Он глядел на неё с лёгким волнением, но глаза не блистали у него, не наполнялись слезами, не рвался дух на высоту, на подвиги. Ему только хотелось сесть на диван и не спускать глаз с её локтей.
Иванов день прошёл торжественно. Иван Матвеевич накануне не ходил в должность, ездил, как угорелый, по городу и всякий раз приезжал домой то с кульком, то с корзиной.
Агафья Матвеевна трои сутки жила одним кофе, и только для Ильи Ильича готовились три блюда, а прочие ели как-нибудь и что-нибудь.
Анисья накануне даже вовсе не ложилась спать. Только один Захар выспался за неё и за себя и на все эти приготовления смотрел небрежно, с полупрезрением.
- У нас в Обломовке этак каждый праздник готовили, - говорил он двум поварам, которые приглашены были с графской кухни. - Бывало пять пирожных подадут, а соусов что, так и не пересчитаешь! И целый день господа-то кушают, и на другой день. А мы дней пять доедаем остатки. Только доели, смотришь, гости приехали - опять пошло, а здесь раз в год!
Он за обедом подавал первому Обломову и ни за что не соглашался подать какому-то господину с большим крестом на шее.
- Наш-то столбовой, - гордо говорил он, - а это что за гости!
Тарантьеву, сидевшему на конце, вовсе не подавал или сам сваливал ему на тарелку кушанье, сколько заблагорассудит.
Все сослуживцы Ивана Матвеевича были налицо, человек тридцать.
Огромная форель, фаршированные цыплята, перепёлки, мороженое и отличное вино - всё это достойно ознаменовало годичный праздник.
Гости под конец обнимались, до небес превозносили вкус хозяина и потом сели за карты. Мухояров кланялся и благодарил, говоря, что он, для счастья угостить дорогих гостей, не пожалел третного будто бы жалованья.
К утру гости разъехались и разошлись, с грехом пополам, и опять всё смолкло в доме до ильина дня.
В этот день из посторонних были только в гостях у Обломова Иван Герасимович и Алексеев, безмолвный и безответный гость, который звал в начале рассказа Илью Ильича на первое мая. Обломов не только не хотел уступить Ивану Матвеевичу, но старался блеснуть тонкостью и изяществом угощения, неизвестными в этом углу.
Вместо жирной кулебяки явились начинённые воздухом пирожки; перед супом подали устриц; цыплята в папильотках, с трюфелями, сладкие мяса, тончайшая зелень, английский суп.

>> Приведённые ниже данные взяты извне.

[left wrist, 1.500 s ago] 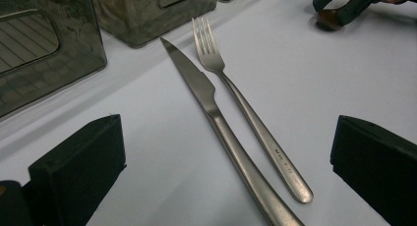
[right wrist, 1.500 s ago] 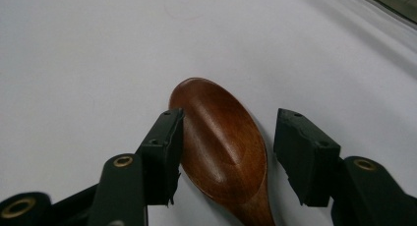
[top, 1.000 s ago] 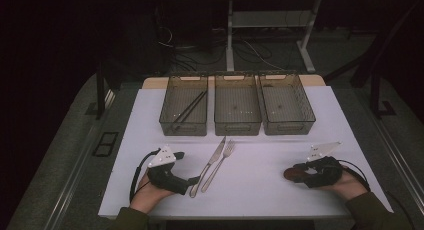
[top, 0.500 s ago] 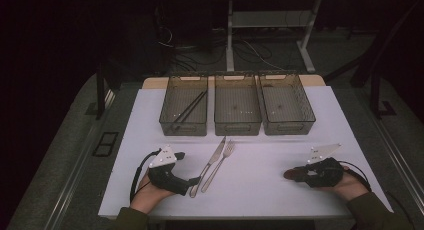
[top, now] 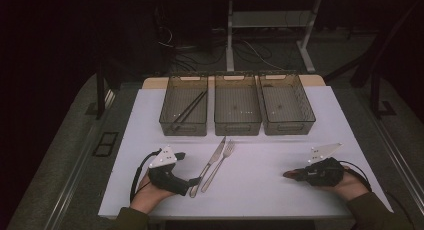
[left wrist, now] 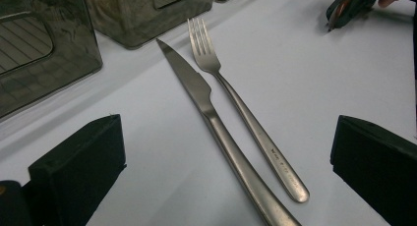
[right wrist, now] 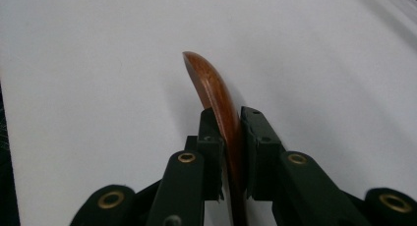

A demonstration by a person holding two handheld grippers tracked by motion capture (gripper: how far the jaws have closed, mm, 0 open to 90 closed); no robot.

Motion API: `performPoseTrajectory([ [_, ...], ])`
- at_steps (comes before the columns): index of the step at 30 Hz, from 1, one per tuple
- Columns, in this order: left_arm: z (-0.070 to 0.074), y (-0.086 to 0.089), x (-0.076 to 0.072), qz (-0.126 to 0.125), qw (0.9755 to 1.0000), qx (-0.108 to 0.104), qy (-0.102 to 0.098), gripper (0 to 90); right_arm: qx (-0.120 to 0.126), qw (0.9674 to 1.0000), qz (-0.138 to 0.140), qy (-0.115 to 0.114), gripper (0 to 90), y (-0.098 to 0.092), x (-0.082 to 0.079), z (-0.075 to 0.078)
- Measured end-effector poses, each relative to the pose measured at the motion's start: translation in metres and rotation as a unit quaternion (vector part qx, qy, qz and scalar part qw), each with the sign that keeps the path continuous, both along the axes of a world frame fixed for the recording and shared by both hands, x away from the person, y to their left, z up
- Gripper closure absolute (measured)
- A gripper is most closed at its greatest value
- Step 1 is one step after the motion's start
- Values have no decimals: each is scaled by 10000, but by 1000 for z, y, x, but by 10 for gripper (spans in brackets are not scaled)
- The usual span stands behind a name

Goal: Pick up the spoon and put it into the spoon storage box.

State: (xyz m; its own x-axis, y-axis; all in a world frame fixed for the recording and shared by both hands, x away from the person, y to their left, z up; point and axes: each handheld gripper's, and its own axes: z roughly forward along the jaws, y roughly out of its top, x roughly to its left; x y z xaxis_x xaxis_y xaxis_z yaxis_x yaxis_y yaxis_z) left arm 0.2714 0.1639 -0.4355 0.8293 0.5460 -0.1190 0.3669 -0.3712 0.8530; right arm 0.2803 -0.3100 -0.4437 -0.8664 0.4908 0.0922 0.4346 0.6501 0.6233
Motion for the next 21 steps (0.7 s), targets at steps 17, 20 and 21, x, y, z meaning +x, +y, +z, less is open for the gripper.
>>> performPoseTrajectory([
  [17, -3, 4, 2, -92, 9999, -51, 9, 0, 164, 9996, -203, 72, 795, -1, 4, 6],
  [20, -3, 5, 3, -51, 10000, -82, 9, 0, 263, 9994, -222, 41, 795, -1, 6, 10],
  [21, -2, 5, 3, -49, 10000, -76, 8, 0, 297, 9992, -262, 39, 795, 0, 6, 11],
])
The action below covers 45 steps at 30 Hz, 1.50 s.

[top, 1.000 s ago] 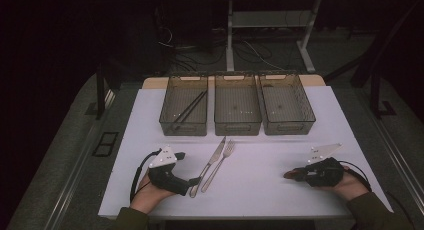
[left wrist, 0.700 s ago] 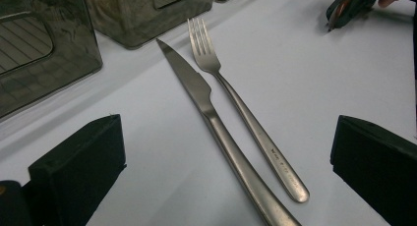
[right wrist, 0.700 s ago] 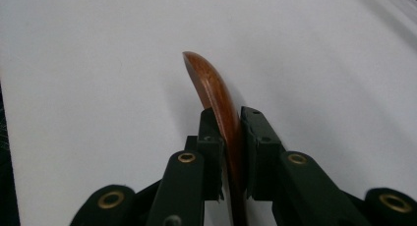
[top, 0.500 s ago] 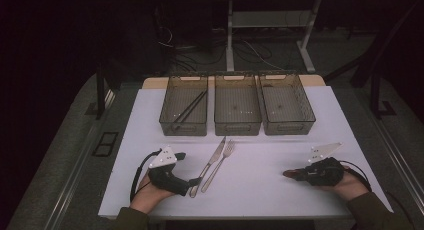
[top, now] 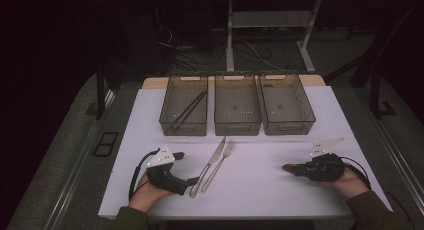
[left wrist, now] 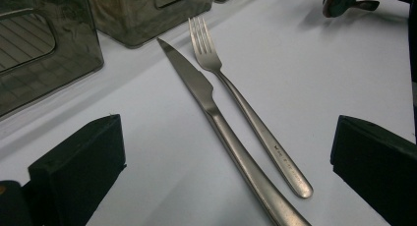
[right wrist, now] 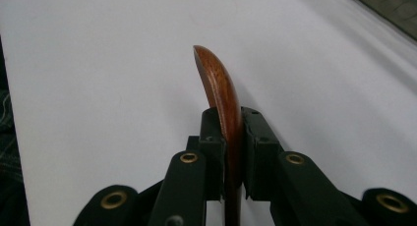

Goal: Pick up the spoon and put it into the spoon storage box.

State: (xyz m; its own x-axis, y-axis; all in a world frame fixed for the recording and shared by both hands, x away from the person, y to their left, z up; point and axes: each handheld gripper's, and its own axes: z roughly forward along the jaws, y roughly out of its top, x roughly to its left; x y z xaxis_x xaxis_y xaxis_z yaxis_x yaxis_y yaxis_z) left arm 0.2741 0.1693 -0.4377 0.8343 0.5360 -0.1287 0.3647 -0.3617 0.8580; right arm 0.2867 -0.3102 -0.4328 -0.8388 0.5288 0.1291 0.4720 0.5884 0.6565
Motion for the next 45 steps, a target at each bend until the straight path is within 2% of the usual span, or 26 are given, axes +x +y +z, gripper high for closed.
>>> performPoseTrajectory([
  [4, 1, 1, 0, 8, 10000, 34, 7, 0, 75, 9999, -74, 31, 795, 3, 4, 4],
  [12, 2, 3, 0, 29, 10000, -26, 26, 0, 153, 9998, -149, 33, 795, 12, 11, 10],
  [30, 4, -2, -2, -86, 9999, -24, 56, 0, 441, 9983, -365, -103, 794, 35, 35, 30],
  [45, 4, -2, -3, -125, 9999, -16, 45, 0, 613, 9970, -431, -214, 795, 51, 54, 43],
])
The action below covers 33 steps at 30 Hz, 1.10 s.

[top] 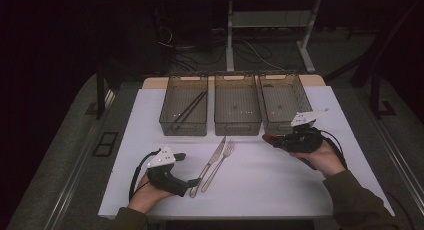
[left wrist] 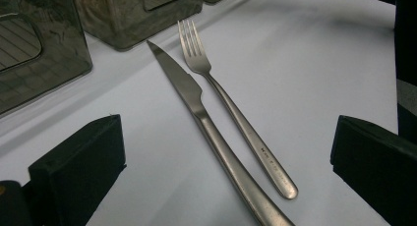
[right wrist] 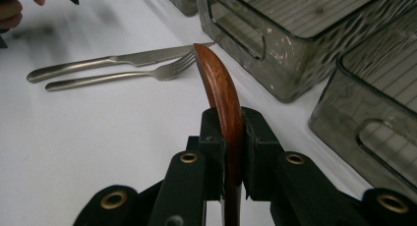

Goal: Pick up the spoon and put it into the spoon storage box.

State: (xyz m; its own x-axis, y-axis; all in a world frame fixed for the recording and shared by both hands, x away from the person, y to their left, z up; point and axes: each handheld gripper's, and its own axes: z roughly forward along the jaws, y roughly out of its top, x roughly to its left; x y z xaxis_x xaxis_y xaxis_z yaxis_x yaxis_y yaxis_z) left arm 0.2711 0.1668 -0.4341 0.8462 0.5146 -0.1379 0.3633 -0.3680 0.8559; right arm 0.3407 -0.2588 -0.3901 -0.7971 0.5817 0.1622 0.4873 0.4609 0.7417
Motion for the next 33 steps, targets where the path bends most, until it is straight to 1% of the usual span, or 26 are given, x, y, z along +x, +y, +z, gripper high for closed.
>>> performPoseTrajectory([
  [12, 0, 0, 0, -7, 10000, -5, 4, 0, 63, 10000, -65, -25, 795, 13, 13, 8],
  [17, -1, -1, 0, -6, 10000, -14, 7, 0, 129, 9998, -67, -110, 795, 19, 18, 14],
  [20, -1, -1, 0, -13, 10000, 9, 20, 0, 116, 9998, -86, -146, 795, 24, 22, 17],
  [23, -1, -1, 0, -12, 10000, -2, 17, 0, 126, 9997, -148, -164, 795, 29, 28, 21],
  [25, -1, -1, 0, -8, 10000, -20, 16, 0, 182, 9994, -248, -152, 795, 33, 33, 23],
  [28, -1, -2, 0, -35, 10000, 10, 20, 0, 234, 9991, -316, -162, 795, 39, 41, 28],
  [33, -1, -2, 0, -47, 10000, 1, 25, 0, 223, 9987, -438, -162, 795, 51, 58, 36],
])
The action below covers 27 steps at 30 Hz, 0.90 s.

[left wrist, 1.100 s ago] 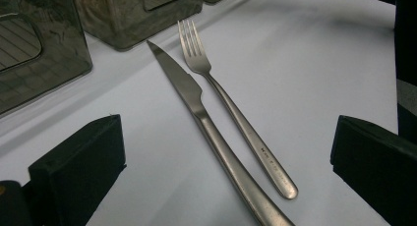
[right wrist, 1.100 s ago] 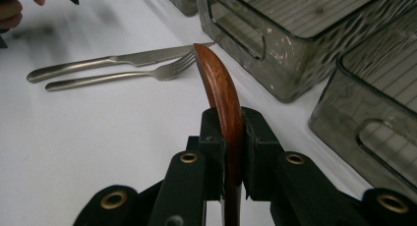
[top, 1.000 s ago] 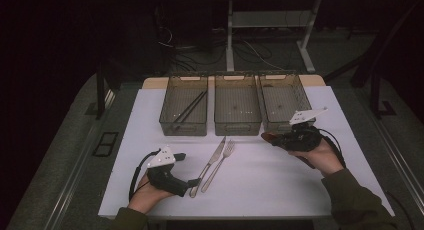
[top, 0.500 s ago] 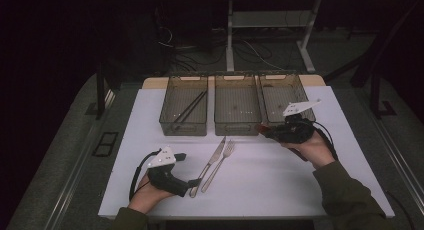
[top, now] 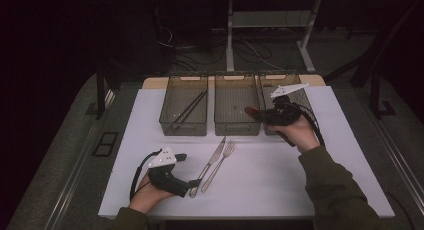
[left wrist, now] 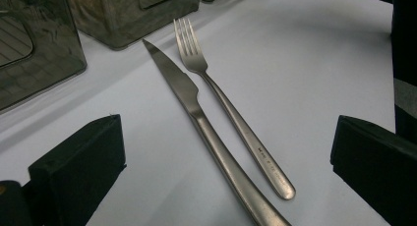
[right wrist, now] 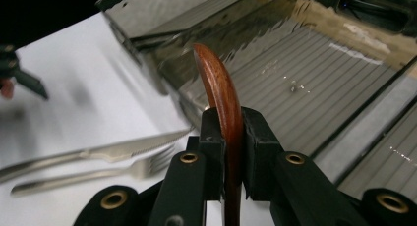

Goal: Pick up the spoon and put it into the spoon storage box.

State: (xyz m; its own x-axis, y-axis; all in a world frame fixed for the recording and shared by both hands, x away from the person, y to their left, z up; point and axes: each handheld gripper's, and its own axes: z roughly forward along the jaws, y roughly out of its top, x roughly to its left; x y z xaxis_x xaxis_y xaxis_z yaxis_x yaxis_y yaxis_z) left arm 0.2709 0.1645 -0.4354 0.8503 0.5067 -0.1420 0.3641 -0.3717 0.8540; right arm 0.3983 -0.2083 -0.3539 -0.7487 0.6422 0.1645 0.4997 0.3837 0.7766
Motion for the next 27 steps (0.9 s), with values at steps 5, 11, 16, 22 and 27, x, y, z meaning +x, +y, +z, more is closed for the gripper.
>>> performPoseTrajectory([
  [5, 0, 0, 0, -2, 10000, -2, -7, 0, -43, 9999, -93, 49, 795, 13, 17, 6],
  [11, 0, 0, 0, -19, 10000, -3, -10, 0, -110, 9997, -163, 120, 795, 31, 35, 10],
  [16, 0, -2, 0, -38, 10000, 0, -23, 0, -133, 9995, -244, 179, 795, 43, 51, 11],
  [22, 0, -2, 0, -37, 10000, -37, -32, 0, -129, 9991, -344, 229, 795, 56, 69, 12],
  [27, 1, -2, 0, -75, 10000, -14, -27, 0, -167, 9988, -367, 269, 795, 65, 82, 11],
])
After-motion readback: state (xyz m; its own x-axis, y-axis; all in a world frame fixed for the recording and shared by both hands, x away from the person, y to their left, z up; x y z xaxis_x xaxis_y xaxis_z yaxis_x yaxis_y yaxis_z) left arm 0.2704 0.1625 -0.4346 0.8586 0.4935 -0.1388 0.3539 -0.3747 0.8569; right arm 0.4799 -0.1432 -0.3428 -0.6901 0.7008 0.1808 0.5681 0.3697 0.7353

Посередине стола красовался громадный ананас, и кругом лежали персики, вишни, абрикосы. В вазах - живые цветы.
Только принялись за суп, только Тарантьев обругал пирожки и повара за глупую выдумку ничего не класть в них, как послышалось отчаянное скаканье и лай собаки на цепи.
На двор въехал экипаж, и кто-то спрашивал Обломова. Все и рты разинули.

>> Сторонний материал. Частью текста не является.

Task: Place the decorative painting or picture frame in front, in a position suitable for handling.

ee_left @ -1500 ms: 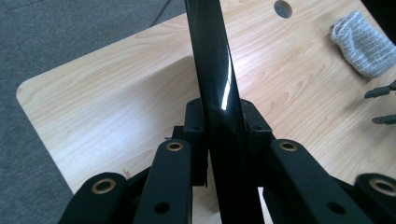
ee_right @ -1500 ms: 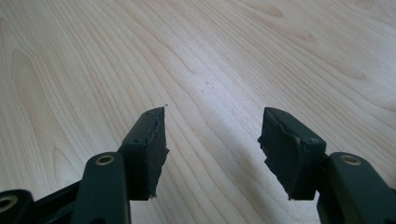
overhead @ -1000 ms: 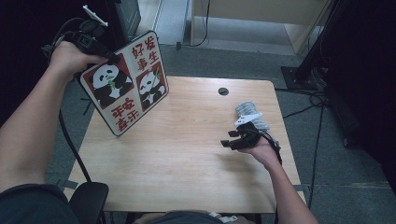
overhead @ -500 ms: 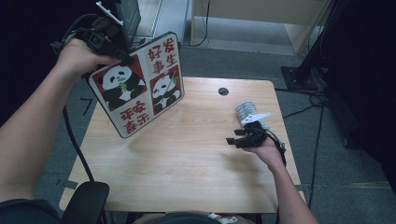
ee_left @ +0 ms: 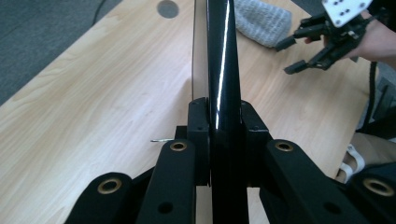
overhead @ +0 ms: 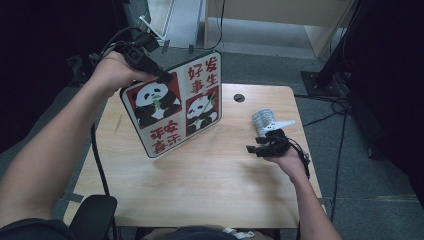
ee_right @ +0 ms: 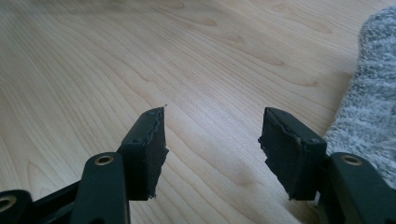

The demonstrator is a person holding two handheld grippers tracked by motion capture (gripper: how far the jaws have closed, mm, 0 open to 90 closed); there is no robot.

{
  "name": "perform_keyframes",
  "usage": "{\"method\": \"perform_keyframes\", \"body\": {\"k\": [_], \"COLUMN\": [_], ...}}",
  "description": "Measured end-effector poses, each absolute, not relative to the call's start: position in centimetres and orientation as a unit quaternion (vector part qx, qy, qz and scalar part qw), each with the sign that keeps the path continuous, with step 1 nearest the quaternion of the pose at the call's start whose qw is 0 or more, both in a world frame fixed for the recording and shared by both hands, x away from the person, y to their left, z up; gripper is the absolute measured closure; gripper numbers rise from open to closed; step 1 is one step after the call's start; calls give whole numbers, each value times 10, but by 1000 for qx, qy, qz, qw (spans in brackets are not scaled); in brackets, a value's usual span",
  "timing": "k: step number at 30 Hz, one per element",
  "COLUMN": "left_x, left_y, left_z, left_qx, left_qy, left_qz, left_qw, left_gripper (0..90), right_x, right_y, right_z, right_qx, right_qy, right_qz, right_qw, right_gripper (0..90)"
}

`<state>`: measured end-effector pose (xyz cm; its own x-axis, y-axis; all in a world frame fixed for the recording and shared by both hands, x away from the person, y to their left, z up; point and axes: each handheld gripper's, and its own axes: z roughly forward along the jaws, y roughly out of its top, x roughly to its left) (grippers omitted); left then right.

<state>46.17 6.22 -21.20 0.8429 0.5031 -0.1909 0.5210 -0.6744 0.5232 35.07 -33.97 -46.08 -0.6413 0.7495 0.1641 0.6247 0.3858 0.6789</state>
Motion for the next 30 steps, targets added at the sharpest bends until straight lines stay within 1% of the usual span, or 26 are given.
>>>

- Кто-нибудь из прошлогодних знакомых вспомнил мои именины, - сказал Обломов. - Дома нет, скажи - дома нет! - кричал он шопотом Захару.
Обедали в саду, в беседке. Захар бросился было отказать и столкнулся на дорожке с Штольцем.

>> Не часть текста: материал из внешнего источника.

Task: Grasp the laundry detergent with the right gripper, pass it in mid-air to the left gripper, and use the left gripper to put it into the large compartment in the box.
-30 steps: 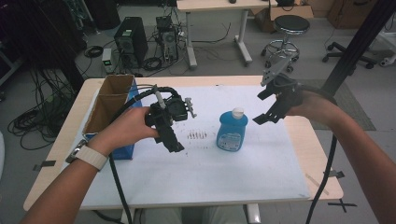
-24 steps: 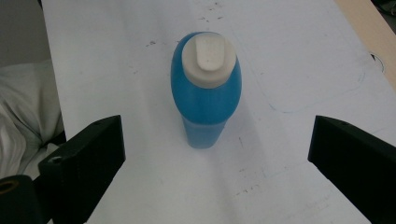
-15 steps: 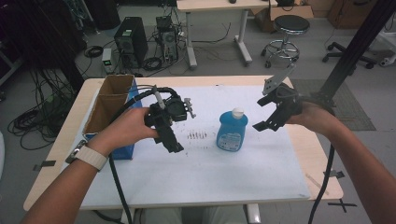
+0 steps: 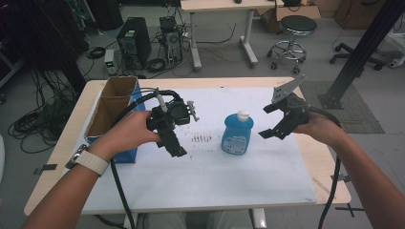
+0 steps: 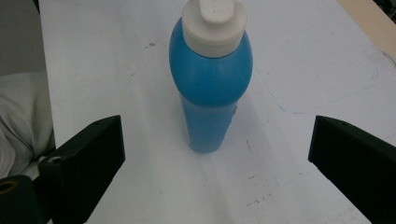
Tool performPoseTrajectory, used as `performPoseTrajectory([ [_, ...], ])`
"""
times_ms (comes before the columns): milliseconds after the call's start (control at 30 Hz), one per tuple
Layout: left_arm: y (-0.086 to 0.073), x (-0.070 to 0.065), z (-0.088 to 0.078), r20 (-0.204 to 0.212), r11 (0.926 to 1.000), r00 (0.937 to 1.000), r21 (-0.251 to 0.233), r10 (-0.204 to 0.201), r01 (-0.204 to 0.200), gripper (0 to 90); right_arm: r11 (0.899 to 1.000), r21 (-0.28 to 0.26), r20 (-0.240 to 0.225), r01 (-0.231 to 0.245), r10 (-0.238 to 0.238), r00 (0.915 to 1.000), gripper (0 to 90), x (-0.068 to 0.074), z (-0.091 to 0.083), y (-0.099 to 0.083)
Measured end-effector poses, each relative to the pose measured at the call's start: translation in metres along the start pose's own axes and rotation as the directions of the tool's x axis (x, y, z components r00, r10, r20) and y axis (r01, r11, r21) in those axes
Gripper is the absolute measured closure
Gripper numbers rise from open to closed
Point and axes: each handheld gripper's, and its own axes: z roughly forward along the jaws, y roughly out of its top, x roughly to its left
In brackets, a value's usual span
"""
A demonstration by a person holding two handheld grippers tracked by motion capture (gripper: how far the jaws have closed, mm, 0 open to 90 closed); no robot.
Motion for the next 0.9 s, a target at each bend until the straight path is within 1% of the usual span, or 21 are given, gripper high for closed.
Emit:
performPoseTrajectory([
  [200,0.0,0.0,0.0,-0.002,1.0,1.0,-0.003,0.002,-0.002,3.7,1.0,-0.031,0.006,0.001,0.0,1.0,3.2,0.0,0.005,-0.008],
  [333,0.0,0.0,-0.001,-0.002,1.0,1.0,-0.003,-0.002,0.002,3.7,0.999,-0.034,0.008,0.0,0.0,1.0,3.1,0.001,0.008,-0.012],
  [533,-0.001,0.0,0.001,0.002,1.0,1.0,-0.002,-0.007,0.007,3.7,0.998,-0.057,0.001,-0.007,0.007,1.0,3.2,0.0,0.012,-0.019],
  [900,0.0,-0.001,0.003,0.008,1.0,1.0,-0.002,-0.005,0.005,3.7,0.991,-0.135,-0.003,-0.022,0.022,0.9998,2.9,0.0,0.016,-0.03],
])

- Андрей Иваныч, - прохрипел он радостно.
- Андрей! - громко воззвал к нему Обломов и бросился обнимать его.
- Как я кстати, к самому обеду! - сказал Штольц. - Накорми меня; я голоден. Насилу отыскал тебя!
- Пойдём, пойдём, садись! - суетливо говорил Обломов, сажая его подле себя.
При появлении Штольца Тарантьев первый проворно переправился через плетень и шагнул в огород; за ним скрылся за беседку Иван Матвеевич и исчез в светлицу. Хозяйка тоже поднялась с места.
- Я помешал, - сказал Штольц вскакивая.
- Куда это, зачем? Иван Матвеич! Михей Андреич! - кричал Обломов.
Хозяйку он усадил на своё место, а Ивана Матвеевича и Тарантьева дозваться не мог.
- Откуда, как, надолго ли? - посыпались вопросы.
Штольц приехал на две недели, по делам, и отправлялся в деревню, потом в Киев и ещё бог знает куда.
Штольц за столом говорил мало, но ел много: видно, что он в самом деле был голоден. Прочие и подавно ели молча.
После обеда, когда всё убрали со стола, Обломов велел оставить в беседке шампанское и сельтерскую воду и остался вдвоём с Штольцем.
Они молчали некоторое время. Штольц пристально и долго глядел на него.
- Ну, Илья?! - сказал он наконец, но так строго, так вопросительно, что Обломов смотрел вниз и молчал.
- Стало быть, «никогда»?
- Что «никогда»? - спросил Обломов, будто не понимая.
- Ты уж забыл: «Теперь или никогда!»
- Я не такой теперь… что был тогда, Андрей, - сказал он наконец. - Дела мои, слава богу, в порядке: я не лежу праздно, план почти кончен, выписываю два журнала; книги, что ты оставил, почти все прочитал…
- Отчего ж не приехал за границу? - спросил Штольц.
- За границу мне помешала приехать…
Он замялся.
- Ольга? - сказал Штольц, глядя на него выразительно.
Обломов вспыхнул.
- Как, ужели ты слышал… Где она теперь? - быстро спросил он, взглянув на Штольца.
Штольц, не отвечая, продолжал смотреть на него, глубоко заглядывая ему в душу.
- Я слышал, она с тёткой уехала за границу, - говорил Обломов: - вскоре…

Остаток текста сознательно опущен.